Tri-pod joints are so named because of their design characteristics.
Tri-pod or tri-podal joints have 3 trunnions (or a trilobal spider
assembly) that fit into a race or a cup. The assembly moves in and out
freely in order to compensate for drive axle length changes during suspension
travel.
Third-order tire-related disturbances can occur if the following conditions
are present:
• | The joint becomes worn or damaged. |
• | The joint has excessive free-play or lash. |
The worn joint creates 3 disturbances per revolution of the axle
shaft. Because the axle shaft turns at the same rate as the wheel, third-order
tire-related vibrations will result.
Growling (Wheel Bearing) Noise
Front-wheel-drive (FWD) hub and bearing assemblies can make a low, growling
noise that increases with the vehicle speed. The tires and the bearings can
make a similar noise. The tires and bearings are vehicle-speed-sensitive.

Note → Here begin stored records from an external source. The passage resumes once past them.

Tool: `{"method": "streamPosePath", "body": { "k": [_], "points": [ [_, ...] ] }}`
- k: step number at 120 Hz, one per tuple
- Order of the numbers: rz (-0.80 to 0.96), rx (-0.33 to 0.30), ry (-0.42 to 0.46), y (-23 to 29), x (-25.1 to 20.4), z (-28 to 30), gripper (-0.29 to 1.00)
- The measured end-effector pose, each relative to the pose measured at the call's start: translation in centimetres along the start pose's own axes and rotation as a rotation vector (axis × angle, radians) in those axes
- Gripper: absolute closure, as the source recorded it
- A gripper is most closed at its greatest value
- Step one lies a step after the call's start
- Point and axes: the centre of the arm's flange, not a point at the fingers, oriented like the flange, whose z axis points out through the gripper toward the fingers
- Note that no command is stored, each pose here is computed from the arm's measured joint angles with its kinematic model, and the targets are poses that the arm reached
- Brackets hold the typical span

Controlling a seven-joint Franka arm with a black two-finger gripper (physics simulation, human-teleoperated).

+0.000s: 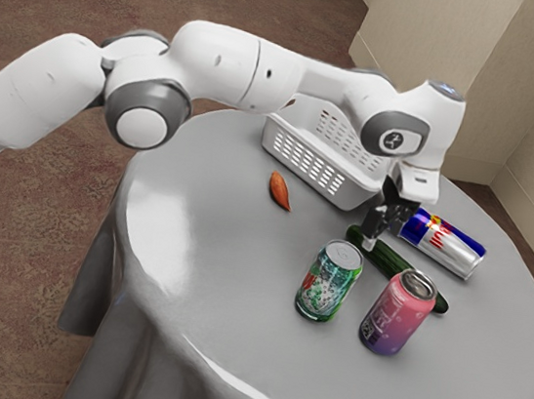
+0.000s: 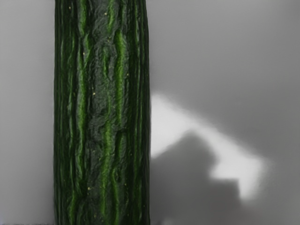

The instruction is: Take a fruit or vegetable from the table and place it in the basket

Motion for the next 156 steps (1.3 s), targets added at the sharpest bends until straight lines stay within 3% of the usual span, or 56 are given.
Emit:
{"method": "streamPosePath", "body": {
  "k": [78,111,136,156],
  "points": [
    [-0.018,-0.019,-0.016,-1.0,-0.2,5.2,0.02],
    [-0.021,-0.018,-0.018,-1.2,-0.3,5.7,0.39],
    [-0.021,-0.01,-0.013,-1.2,-0.2,5.2,0.46],
    [-0.011,0.057,0.036,-0.3,0.2,-1.6,0.47]
  ]
}}
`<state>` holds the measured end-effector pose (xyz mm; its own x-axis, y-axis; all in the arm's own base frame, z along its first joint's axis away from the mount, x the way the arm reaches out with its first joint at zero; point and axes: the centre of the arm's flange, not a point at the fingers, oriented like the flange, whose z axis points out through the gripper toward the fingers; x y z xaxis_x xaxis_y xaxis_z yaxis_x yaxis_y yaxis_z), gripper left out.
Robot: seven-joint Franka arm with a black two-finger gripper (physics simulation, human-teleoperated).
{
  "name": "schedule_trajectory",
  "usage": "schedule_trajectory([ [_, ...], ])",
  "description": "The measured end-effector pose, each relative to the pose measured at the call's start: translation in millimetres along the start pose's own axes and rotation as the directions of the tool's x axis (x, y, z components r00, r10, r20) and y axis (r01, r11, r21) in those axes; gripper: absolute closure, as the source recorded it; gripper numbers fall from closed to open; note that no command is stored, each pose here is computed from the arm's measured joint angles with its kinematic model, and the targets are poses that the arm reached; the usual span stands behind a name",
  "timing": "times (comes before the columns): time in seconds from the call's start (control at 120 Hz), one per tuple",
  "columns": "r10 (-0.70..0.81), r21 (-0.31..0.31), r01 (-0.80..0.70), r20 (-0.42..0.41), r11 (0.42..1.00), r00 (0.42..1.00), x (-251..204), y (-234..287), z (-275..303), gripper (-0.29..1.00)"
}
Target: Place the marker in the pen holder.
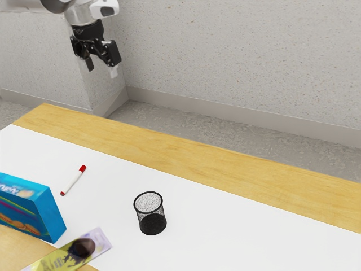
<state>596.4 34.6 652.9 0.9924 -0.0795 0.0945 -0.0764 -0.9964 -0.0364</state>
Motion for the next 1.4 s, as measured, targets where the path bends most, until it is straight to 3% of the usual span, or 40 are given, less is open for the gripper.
schedule_trajectory([
  [0.1,0.017,0.004,-0.017,0.009,1.0,1.0,0,1,7,0.02],
  [0.158,0.006,0.009,-0.007,0.067,1.0,0.998,2,-3,50,0.02],
  [0.25,-0.143,0.032,0.14,0.113,0.99,0.983,-21,-82,89,0.03],
  [0.333,-0.29,0.038,0.288,0.169,0.957,0.942,-62,-158,131,0.13],
  [0.425,-0.383,0.021,0.388,0.227,0.921,0.896,-97,-193,188,0.22],
  [0.683,-0.347,0.084,0.337,0.227,0.938,0.91,-53,-178,296,0.33],
  [0.883,-0.292,0.093,0.277,0.244,0.956,0.925,-62,-174,366,0.35],
  [1.4,-0.155,0.039,0.151,0.128,0.988,0.979,-74,-183,395,0.37],
])
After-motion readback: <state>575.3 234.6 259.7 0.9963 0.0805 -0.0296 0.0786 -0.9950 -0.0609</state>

In order to differentiate between tire noise and bearing noise, drive
the vehicle in a straight line and perform several turning maneuvers side-to-side.
A worn wheel bearing typically exhibits increased noise during turns. If
the noise level increases during a right-hand turn, then the left-hand
wheel bearing generally is causing the problem. The opposite is true for
a left-hand turn. If a bearing and not the tires is the cause of the disturbance,
the noise level increases when turning because an added load is applied
to the bearing with the fault.
Clicking Noise or Shudder During Turns
A clicking noise or a shudder during vehicle turns is usually a symptom
caused by one of the following conditions:
• | A worn or damaged outer constant-velocity (CV) joint |
• | A worn or damaged outboard CV joint |
During a visual inspection of the drive axle, look for a damaged boot
on the outer CV joint. A damaged boot can allow water and other contaminants
such as dust and dirt to compromise lubrication and prematurely destroy the
joint. The CV joint will no longer function smoothly, causing the disturbance.